Experimental results demonstrate that SongBloom outperforms existing methods across both subjective and objective metrics and achieves performance comparable to the state-of-the-art commercial music generation platforms.

## Models
| Name | Size | Max Length | Prompt type | 🤗 |
| -------------------- | ---- | ---------- | ----------- | -------------------------------------------- |
| songbloom_full_150s | 2B | 2m30s | 10s wav | [link](https://huggingface.co/CypressYang/SongBloom) |
| songbloom_full_150s_dpo | 2B | 2m30s | 10s wav | [link](https://huggingface.co/CypressYang/SongBloom) |
| songbloom_full_240s$^{[1]}$ | 2B | 4m | 10s wav | [link](https://huggingface.co/CypressYang/SongBloom_long) |
| ... | | | | |
- [1] For the **_150s** series models, each `[intro]`, `[outro]`, and `[inst]` corresponds to an expected duration of 1 second; whereas for the **_240s** series models, each token corresponds to 5 seconds (details in [docs/lyric_format](docs/lyric_format.md)).
## Updates
- **Oct 2025**: Release songbloom_full_240s; fix bugs in half-precision inference ; Reduce GPU memory consumption during the VAE stage.
- **Sep 2025**: Release the songbloom_full_150s model with DPO post-training
- **Jun 2025**: Release the songbloom_full_150s and inference script
## Getting Started
### Prepare Environments
```bash
conda create -n SongBloom python==3.8.12
conda activate SongBloom
# yum install libsndfile
# pip install torch==2.2.0 torchaudio==2.2.0 --index-url https://download.pytorch.org/whl/cu118 # For different CUDA version
pip install -r requirements.txt
```
### Data Preparation
A .jsonl file, where each line is a json object:
```json
{
"idx": "The index of each sample",
"lyrics": "The lyrics to be generated",
"prompt_wav": "The path of the style prompt audio",
}
```
One example can be refered to as: [example/test.jsonl](example/test.jsonl)
The prompt wav should be a 10-second, 48kHz audio clip.

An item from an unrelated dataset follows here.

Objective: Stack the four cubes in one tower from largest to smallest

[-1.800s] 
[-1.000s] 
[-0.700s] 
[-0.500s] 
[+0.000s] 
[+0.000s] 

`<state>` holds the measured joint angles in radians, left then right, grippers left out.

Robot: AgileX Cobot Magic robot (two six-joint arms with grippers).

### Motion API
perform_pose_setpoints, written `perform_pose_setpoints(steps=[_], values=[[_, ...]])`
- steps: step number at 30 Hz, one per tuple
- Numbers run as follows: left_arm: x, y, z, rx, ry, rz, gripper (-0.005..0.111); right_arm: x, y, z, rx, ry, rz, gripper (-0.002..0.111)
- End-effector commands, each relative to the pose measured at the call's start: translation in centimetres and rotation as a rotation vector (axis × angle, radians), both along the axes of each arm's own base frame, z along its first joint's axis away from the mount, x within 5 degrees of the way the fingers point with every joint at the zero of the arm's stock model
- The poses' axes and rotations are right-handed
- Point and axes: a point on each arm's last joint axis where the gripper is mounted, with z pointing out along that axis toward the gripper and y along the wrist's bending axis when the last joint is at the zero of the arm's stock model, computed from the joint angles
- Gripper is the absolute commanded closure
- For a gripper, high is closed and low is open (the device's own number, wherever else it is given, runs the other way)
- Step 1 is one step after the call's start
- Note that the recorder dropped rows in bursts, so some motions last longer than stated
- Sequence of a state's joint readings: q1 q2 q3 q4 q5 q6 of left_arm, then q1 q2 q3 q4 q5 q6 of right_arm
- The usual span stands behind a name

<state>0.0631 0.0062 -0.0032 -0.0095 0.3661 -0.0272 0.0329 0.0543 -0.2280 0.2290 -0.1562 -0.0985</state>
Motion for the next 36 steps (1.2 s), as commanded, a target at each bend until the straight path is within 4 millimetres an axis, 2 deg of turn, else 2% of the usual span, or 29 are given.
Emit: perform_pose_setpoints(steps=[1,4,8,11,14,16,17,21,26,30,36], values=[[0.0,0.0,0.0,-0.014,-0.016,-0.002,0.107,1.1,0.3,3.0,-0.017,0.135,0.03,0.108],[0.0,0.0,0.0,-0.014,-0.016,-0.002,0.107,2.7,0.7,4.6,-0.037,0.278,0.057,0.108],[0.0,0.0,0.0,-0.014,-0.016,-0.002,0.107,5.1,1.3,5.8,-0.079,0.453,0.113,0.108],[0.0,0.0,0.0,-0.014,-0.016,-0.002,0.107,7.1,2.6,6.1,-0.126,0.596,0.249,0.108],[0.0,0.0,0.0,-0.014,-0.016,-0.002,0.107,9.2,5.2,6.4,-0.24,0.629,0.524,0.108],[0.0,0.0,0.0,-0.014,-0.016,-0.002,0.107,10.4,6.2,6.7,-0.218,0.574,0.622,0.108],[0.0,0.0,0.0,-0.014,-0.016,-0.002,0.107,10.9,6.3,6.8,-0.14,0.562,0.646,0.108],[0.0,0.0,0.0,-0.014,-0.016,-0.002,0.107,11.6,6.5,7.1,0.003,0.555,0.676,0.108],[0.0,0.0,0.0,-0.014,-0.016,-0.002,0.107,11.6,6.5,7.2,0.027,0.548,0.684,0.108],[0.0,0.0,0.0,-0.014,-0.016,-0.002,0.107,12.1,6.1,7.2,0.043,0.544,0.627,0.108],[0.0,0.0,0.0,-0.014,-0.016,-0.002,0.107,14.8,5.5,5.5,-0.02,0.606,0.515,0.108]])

For details on lyric formatting, see [docs/lyric_format.md](docs/lyric_format.md).
### Inference
```bash
source set_env.sh
python3 infer.py --input-jsonl example/test.jsonl
# For GPUs with low VRAM like RTX4090, you should set the dtype as bfloat16
python3 infer.py --input-jsonl example/test.jsonl --dtype bfloat16
# SongBloom also supports flash-attn (optional). To enable it, please install flash-attn (v2.6.3 is used during training) manually and set os.environ['DISABLE_FLASH_ATTN'] = "0" in infer.py:8
```
- model-name: Specify model version, see the model cards (eg: songbloom_full_150s/songbloom_full_150s_dpo);
- local-dir: Dir where the weights and config files are downloaded;
- input-jsonl: input raw data;
- output-dir: Dir where the output audio saved;
- n-samples: How many audios will be generated for each input term;
## Mac Silicon
Set these environment variables before running:
```
export PYTORCH_ENABLE_MPS_FALLBACK=1
export DISABLE_FLASH_ATTN=1
```
When loading the model, explicitly pass the MPS device and use float32, not bfloat16:
```
import torch
device = torch.device('mps')
model = SongBloom_Sampler.build_from_trainer(cfg, strict=False, dtype=torch.float32, device=device)
```
## Citation
```
@article{yang2025songbloom,
title={SongBloom: Coherent Song Generation via Interleaved Autoregressive Sketching and Diffusion Refinement},
author={Yang, Chenyu and Wang, Shuai and Chen, Hangting and Tan, Wei and Yu, Jianwei and Li, Haizhou},
journal={arXiv preprint arXiv:2506.07634},
year={2025}
}
```
## License
SongBloom (codes and weights) is released under the [LICENSE](LICENSE).